ABOUT THIS EXERCISE: In the data below, find the line that contains "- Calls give" and the line that contains "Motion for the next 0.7". Copy both, plus every line between them, exactly.

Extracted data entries
- - - -

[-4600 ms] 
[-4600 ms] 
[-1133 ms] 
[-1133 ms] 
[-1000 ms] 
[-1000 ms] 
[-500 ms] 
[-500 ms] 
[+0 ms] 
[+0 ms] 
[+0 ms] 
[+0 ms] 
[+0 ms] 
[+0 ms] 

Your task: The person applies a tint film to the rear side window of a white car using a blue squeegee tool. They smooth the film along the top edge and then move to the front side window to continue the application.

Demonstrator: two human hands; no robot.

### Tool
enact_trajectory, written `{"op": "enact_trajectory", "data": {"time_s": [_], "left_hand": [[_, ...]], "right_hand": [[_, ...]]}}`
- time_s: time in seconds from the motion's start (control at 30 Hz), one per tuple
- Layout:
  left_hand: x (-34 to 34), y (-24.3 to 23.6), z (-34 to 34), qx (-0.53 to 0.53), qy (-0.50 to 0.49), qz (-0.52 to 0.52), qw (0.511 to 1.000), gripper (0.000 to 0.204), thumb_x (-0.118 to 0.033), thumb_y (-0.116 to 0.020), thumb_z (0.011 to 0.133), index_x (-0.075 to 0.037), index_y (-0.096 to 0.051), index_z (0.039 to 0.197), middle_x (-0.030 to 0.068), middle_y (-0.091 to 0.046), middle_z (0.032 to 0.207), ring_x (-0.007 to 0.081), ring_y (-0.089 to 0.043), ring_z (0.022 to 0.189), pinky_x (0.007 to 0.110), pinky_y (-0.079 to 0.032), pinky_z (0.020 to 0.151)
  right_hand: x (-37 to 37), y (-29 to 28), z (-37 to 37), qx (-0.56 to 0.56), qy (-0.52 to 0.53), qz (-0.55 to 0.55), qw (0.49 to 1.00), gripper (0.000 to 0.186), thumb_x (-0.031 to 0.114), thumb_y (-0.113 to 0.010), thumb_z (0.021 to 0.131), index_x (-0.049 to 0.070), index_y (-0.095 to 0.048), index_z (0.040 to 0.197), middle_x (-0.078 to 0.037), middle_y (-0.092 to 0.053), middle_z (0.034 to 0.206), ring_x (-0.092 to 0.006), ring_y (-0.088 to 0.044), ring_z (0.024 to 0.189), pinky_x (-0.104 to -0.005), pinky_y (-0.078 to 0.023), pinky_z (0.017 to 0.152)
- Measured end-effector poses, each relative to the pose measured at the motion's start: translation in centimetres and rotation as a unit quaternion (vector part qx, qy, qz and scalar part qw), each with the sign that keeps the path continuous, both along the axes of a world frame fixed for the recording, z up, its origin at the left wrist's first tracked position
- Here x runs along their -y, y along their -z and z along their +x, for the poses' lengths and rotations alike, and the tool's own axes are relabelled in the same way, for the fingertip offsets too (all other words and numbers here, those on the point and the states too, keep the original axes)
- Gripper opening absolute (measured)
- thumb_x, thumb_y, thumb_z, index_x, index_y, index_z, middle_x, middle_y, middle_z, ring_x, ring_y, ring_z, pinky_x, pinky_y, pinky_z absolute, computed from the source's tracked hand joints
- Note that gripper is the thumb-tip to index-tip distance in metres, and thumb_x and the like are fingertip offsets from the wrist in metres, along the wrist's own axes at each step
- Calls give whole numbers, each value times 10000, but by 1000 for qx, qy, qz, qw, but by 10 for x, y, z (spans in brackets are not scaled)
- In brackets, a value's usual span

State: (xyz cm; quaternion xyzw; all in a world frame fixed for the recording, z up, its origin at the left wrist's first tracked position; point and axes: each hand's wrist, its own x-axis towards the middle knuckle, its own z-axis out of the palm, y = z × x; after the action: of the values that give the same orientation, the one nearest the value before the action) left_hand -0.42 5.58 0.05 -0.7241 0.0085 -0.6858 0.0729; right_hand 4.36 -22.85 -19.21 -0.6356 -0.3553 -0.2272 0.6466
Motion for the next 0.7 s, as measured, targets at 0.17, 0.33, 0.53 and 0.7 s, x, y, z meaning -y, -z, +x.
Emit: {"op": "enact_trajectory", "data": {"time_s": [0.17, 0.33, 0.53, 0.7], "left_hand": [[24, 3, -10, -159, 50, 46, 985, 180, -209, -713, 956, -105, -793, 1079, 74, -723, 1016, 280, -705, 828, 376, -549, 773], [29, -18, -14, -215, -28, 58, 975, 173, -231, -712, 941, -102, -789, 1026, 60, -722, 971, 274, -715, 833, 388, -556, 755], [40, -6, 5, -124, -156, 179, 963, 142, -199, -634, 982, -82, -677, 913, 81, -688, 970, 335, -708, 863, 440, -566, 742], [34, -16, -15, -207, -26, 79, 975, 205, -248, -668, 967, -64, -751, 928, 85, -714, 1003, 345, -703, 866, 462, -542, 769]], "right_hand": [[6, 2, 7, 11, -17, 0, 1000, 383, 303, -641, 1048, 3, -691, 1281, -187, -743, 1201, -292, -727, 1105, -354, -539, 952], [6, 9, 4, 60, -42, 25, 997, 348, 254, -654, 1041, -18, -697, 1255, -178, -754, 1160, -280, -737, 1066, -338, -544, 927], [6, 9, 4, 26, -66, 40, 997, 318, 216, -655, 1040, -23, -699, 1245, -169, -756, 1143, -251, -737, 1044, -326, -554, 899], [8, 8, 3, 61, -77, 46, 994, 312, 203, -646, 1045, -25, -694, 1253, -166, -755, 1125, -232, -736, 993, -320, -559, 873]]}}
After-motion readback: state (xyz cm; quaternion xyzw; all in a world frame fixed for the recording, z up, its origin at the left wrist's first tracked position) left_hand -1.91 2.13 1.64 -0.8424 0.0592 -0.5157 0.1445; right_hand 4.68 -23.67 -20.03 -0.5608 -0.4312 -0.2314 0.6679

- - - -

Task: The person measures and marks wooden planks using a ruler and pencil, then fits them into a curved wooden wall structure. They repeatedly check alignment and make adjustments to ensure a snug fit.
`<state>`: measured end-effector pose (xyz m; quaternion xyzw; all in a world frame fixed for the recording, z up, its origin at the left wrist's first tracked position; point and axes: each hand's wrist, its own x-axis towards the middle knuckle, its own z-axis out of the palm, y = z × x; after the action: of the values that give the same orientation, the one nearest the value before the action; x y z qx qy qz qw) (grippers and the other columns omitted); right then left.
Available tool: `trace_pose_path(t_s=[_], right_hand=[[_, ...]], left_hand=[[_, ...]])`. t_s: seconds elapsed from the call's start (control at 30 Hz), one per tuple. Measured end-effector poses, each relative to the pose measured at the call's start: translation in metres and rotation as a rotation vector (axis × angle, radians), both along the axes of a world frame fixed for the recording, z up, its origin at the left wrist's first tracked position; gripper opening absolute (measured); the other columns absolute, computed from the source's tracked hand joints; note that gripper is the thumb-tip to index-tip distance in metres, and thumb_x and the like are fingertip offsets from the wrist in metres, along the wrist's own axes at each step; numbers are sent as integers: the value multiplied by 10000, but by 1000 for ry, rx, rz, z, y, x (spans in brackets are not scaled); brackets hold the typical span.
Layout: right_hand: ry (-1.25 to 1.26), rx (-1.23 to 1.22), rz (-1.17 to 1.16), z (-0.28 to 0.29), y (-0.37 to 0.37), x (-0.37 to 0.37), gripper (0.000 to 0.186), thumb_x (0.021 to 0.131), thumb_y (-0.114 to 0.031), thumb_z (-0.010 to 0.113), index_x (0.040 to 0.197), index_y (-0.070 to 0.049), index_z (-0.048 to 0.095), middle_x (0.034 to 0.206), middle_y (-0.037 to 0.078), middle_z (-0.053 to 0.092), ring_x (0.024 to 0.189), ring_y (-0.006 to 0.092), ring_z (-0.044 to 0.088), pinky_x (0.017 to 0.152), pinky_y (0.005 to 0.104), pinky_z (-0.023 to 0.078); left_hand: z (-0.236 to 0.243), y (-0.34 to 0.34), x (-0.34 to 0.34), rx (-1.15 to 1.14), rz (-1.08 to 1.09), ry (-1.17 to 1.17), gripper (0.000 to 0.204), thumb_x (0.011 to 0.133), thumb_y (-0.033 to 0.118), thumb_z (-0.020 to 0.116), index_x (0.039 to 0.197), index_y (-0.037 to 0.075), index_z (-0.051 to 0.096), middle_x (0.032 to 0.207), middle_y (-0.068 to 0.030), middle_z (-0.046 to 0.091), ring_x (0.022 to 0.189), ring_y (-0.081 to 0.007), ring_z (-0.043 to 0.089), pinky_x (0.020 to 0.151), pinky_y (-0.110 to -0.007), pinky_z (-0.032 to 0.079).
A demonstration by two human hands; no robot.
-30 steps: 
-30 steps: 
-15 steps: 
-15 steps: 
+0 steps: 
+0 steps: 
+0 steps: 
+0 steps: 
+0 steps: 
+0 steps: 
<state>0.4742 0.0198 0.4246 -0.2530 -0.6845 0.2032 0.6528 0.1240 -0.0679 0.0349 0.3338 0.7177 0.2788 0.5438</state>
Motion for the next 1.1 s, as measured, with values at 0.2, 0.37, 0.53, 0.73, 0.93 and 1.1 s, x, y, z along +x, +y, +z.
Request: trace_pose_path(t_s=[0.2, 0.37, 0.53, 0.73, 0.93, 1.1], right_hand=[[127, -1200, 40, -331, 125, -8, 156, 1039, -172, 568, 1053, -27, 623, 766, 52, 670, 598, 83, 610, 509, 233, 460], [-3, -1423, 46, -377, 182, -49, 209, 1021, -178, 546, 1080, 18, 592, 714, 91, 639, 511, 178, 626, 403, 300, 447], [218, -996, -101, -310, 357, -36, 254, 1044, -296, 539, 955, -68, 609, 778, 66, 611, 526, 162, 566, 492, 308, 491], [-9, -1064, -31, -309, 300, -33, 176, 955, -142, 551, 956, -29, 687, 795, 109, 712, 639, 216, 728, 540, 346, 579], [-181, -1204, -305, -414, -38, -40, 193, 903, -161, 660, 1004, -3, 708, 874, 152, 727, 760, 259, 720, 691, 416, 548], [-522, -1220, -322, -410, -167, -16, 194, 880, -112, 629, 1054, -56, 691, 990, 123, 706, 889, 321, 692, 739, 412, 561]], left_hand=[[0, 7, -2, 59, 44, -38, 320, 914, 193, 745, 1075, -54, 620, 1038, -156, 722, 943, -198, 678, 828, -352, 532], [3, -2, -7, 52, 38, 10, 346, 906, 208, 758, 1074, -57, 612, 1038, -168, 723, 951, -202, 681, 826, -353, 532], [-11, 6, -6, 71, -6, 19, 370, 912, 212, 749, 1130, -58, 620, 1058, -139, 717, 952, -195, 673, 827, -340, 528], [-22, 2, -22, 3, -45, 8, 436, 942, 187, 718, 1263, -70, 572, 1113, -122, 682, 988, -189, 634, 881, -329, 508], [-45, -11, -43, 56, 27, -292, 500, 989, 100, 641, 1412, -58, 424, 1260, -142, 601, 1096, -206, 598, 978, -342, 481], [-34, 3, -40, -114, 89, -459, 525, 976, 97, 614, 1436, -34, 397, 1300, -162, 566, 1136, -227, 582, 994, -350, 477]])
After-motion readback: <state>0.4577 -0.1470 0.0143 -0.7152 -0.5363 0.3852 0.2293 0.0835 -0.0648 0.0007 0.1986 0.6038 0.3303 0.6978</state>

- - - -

WRITTEN ANSWER:
- Calls give whole numbers, each value times 10000, but by 1000 for qx, qy, qz, qw, but by 10 for x, y, z (spans in brackets are not scaled)
- In brackets, a value's usual span

State: (xyz cm; quaternion xyzw; all in a world frame fixed for the recording, z up, its origin at the left wrist's first tracked position; point and axes: each hand's wrist, its own x-axis towards the middle knuckle, its own z-axis out of the palm, y = z × x; after the action: of the values that give the same orientation, the one nearest the value before the action) left_hand -0.42 5.58 0.05 -0.7241 0.0085 -0.6858 0.0729; right_hand 4.36 -22.85 -19.21 -0.6356 -0.3553 -0.2272 0.6466
Motion for the next 0.7 s, as measured, targets at 0.17, 0.33, 0.53 and 0.7 s, x, y, z meaning -y, -z, +x.

This output contains the full answer.